Jedoch ist die Aussagekraft nicht wie gewünscht erkennbar.
Abbildung 43: Immunpräzipitation des Antikörpers 12.C8F6.
Die Immunpräzipitation wurde auf MDCK II, K562 DLA-88*50101 und K562 Zellen durchgeführt. Als Positivkontrolle wurde H58A Antikörper verwendet, als Negativkontrolle HAT Zellkulturmedium. Bei der Inkubation der Antikörper 12.C8F6 und H58A mit den verwendeten Zelllinien, ist eine Bande bei 45 kDa zu erkennen. Somit wurde das DLA-88, im nativen Zustand gebunden. Auch auf K562 Zellen ist dies zu erkennen. Der Antikörper 12.C8F6 konnte DLA-88 präzipitieren.
4.6.4 Isotypbestimmung von 12.C8F6
Für die Isotypbestimmung wurde aufgereinigter Antikörper von 12.C8F6 verwendet. Das Testfeld zeigt jeweils eine rote Linie bei C, was der Kontrolllinie entspricht (siehe Abbildung 44). Außerdem ist eine Linie bei G3 zu erkennen. Es handelt sich hierbei um einen Antikörper der Subklasse IgG3.

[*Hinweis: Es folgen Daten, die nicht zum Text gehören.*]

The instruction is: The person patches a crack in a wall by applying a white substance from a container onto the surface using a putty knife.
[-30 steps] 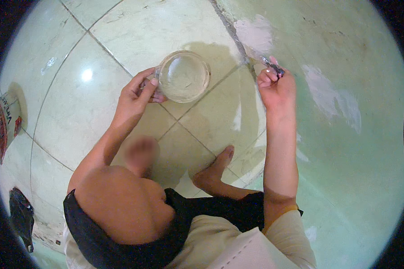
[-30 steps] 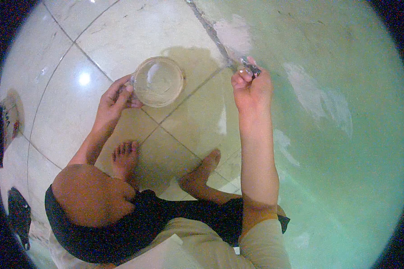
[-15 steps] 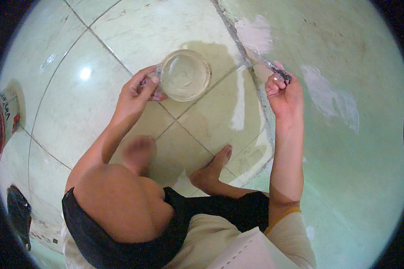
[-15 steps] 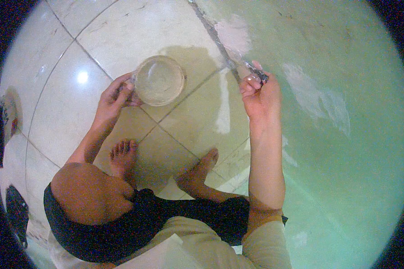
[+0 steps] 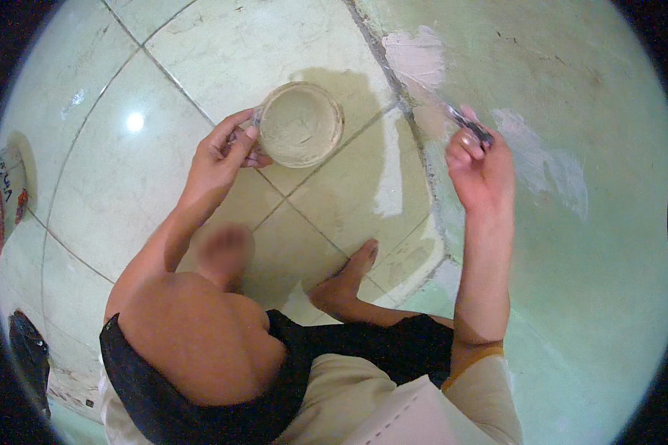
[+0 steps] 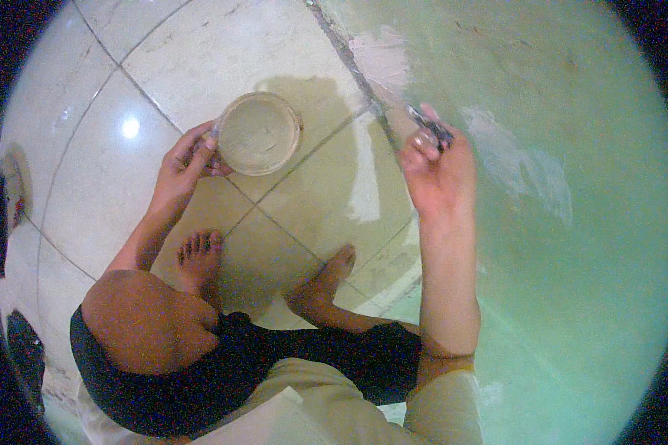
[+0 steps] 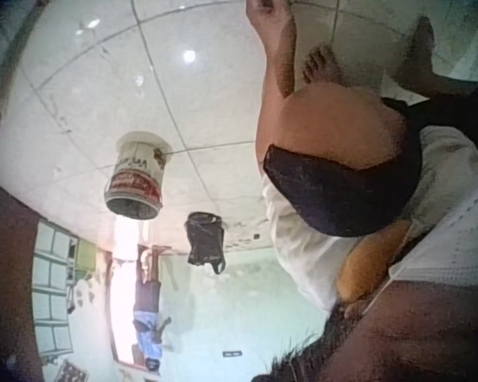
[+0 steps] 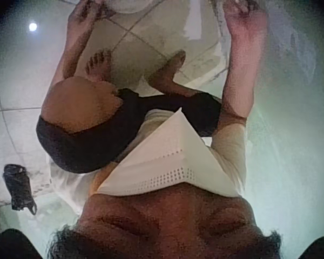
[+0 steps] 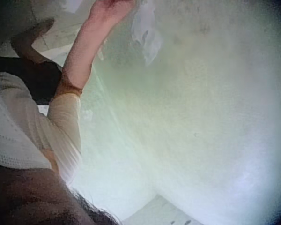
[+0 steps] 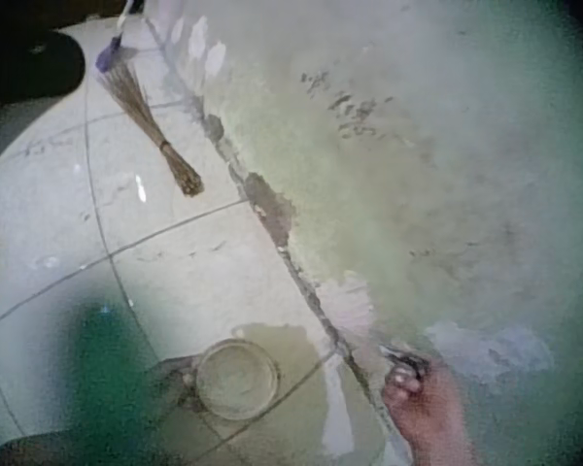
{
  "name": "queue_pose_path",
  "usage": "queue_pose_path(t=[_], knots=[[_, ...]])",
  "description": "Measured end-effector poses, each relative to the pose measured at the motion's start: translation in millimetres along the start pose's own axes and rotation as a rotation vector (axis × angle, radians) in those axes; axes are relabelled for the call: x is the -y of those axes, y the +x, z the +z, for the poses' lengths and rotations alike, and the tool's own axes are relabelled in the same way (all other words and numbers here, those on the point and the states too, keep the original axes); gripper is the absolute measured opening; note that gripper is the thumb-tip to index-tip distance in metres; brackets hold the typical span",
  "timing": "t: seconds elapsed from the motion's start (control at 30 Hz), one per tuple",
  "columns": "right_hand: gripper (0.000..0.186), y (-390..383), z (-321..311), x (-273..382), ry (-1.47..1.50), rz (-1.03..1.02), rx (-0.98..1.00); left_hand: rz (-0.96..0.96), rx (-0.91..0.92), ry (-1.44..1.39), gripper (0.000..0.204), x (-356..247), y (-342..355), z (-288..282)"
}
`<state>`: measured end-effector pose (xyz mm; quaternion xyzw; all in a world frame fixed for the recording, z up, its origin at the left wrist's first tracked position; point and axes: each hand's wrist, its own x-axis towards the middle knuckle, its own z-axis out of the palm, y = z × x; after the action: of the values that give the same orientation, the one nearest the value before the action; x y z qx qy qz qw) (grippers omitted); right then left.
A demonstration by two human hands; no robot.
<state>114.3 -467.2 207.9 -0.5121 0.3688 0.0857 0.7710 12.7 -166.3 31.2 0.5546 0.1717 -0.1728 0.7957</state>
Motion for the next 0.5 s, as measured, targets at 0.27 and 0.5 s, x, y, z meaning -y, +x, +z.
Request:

Abbildung 44: Isotypbestimmung des Antikörpers 12.C8F6.
Die Isotypbestimmung wurde mit dem “Iso-Gold ™ Rapid Mouse-Monoklonales Isotyping Kit”
durchgeführt. Zu erkennen ist im linken und rechten Testfeld die Kontrolllinie, welche bei “C“
angezeigt wird und rechts ist die rote Linie bei G3 zu erkennen. Somit handelt es sich bei dem getesteten Antikörper um einen IgG3 Isotyp.
4.6.5 Konzentrationsbestimmung des Antikörpers 12.C8F6
Nach der Aufreinigung des Antikörpers, konnte die OD280 gemessen werden.
Diese wurde in Elutionspuffer und nach der Umpufferung in PBS gemessen. Die Konzentration des aufgereinigten Antikörpers in Elutionspuffer lag bei 0,13 mg/ml. Nach der Umpufferung in PBS lag die Konzentration des Antikörpers bei 3,4mg/ml.
4.6.6 Bindekapazität des Antikörpers 12.C8F6
Um zu untersuchen wie gut der Antikörper in der FACS-Analyse DLA-88 binden kann, wurde eine Bindekapazitätsbestimmung, mit K562 DLA-88*50101 und MDCK II Zellen, durchgeführt. Dadurch konnte die Konzentration bestimmt werden, bei der alle DLA-Moleküle der Zelloberfläche von dem Antiköper gebunden werden, der Antikörper somit in Sättigung vorlag. Auf beiden Zelllinien trat eine Sättigung bei 2,5 µg/ml ein.
Abbildung 45: Bindekapazität des Antikörpers 12.C8F6.
Die Bindekapazität von 12.C8F6 wurde auf K562 DLA-88*50101 Zellen (links) und MDCK II Zellen (rechts) getestet.
In beiden Analysen, zeigte sich eine Sättigung bei 2,5 µg/ml, danach wird ein Plateau erreicht. Bei dieser Konzentration sind alle MHC-Moleküle der Zelloberfläche vom Antikörper gebunden.